Horreur et damnation
L’horreur n’est pas une erreur. C’est ce qui vient réveiller les consciences qui sont endormies ou qui s’étaient endormies dans un déroulé oublieux d’essentiel. Elle vient comme un séisme bousculer les certitudes qui s’étaient installées, sans même que nous réalisions l’importance qu’elles prenaient.
Quand plus rien ne vient réinterroger le quotidien, quand plus rien ne vient l’émerveiller, quand plus rien n’est une surprise, l’existence devient pensum, habitude, absence de goût pour la découverte.
C’est bêta !
C’est bêta, mais aussi, sacrément intelligent, car la vie et son lot de remaniement nous obligent à prendre conscience de ce qui est juste et ce qui ne l’est plus, de ce qui est adapté et de ce qui ne l’est pas, de ce qui est bon, bien, vrai et d’abonder bon an, mal an dans le sens d’un préférable à définir.
L’horreur assène un plus jamais ça qui saisit et impose une réaction.
Réaction instinctuelle de survie.
Réaction émotionnelle qui réveille des pulsions ajustées, ajustables ou déjantées.

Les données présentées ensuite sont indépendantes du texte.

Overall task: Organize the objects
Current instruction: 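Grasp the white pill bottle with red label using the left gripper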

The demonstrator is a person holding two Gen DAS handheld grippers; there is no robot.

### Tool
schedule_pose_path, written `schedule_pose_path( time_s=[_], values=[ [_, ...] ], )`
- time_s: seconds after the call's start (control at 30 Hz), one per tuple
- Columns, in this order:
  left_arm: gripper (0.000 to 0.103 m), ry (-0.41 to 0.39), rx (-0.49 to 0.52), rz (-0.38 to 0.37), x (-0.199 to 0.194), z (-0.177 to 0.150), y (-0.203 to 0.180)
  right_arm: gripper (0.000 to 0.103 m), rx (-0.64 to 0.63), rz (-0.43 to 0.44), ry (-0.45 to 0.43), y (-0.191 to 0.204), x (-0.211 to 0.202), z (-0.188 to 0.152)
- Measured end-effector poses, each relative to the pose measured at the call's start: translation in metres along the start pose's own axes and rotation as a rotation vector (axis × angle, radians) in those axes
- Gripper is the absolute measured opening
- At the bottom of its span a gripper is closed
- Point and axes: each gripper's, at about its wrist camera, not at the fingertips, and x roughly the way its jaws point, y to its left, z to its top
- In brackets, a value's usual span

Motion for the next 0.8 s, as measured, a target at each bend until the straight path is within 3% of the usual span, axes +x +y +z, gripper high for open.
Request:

Réaction mentale qui tente de comprendre, d’analyser et de circonscrire les problèmes pour leur porter solution.
Horreur et damnation ! Nous sommes les damnés de la Terre qui devons sublimer une part de la douleur du monde. Pour cela, l’horreur doit être déconnectée de la vengeance qui n’est qu’attitude boomerang, en mal de savoir-être.
L’horreur est une vibration tapie en chacun qui jaillit quand des situations nous brusquent, nous glacent, et exposent un possible que nous refusions de voir ou d’imaginer. L’horreur réveille notre indignité et nous invite à la transmuter pour que nous nous sentions appartenir au réseau humain, au cercle des êtres de bonne volonté.
Se laisser saisir par l’horreur montre notre humanité.
Se laisser gouverner par l’horreur dit notre incapacité à penser et à dégager des voies de libération. Pas simple de percevoir dans l’événementiel qui impacte nos réalités, l’essentiel en passe de s’incarner.
Mais, nul ne fait d’omelette sans casser des œufs ; dès lors inutile de condamner celles et ceux qui ont brisé les coquilles. Optons pour cuisiner ensemble la substance qui en émane et concourons au mieux de notre communauté. C’est cette marche vers le mieux commun qui nous est proposée.
Aucune expédition punitive n’a jamais annulé l’horreur passée ; nettoyons donc nos consciences de l’esprit de vengeance pour œuvrer ensemble à la réconciliation générale. C’est possible, si nous travaillons chacun, chacune à nos propres réconciliations, si nous installons la paix dans l’ensemble de nos espaces subtils et manifestes.
Ça, on le sait ! Peut-être pas depuis toujours, mais on le sait !
À nous donc d’habiter l’espace et le temps de nos réconciliations, pour extirper du présent tous les germes d’horreur et semer ce que nous voulons voir croître dans le monde.
Il est des choses que nul ne peut faire à notre place ; c’est bêta, mais c’est comme ça.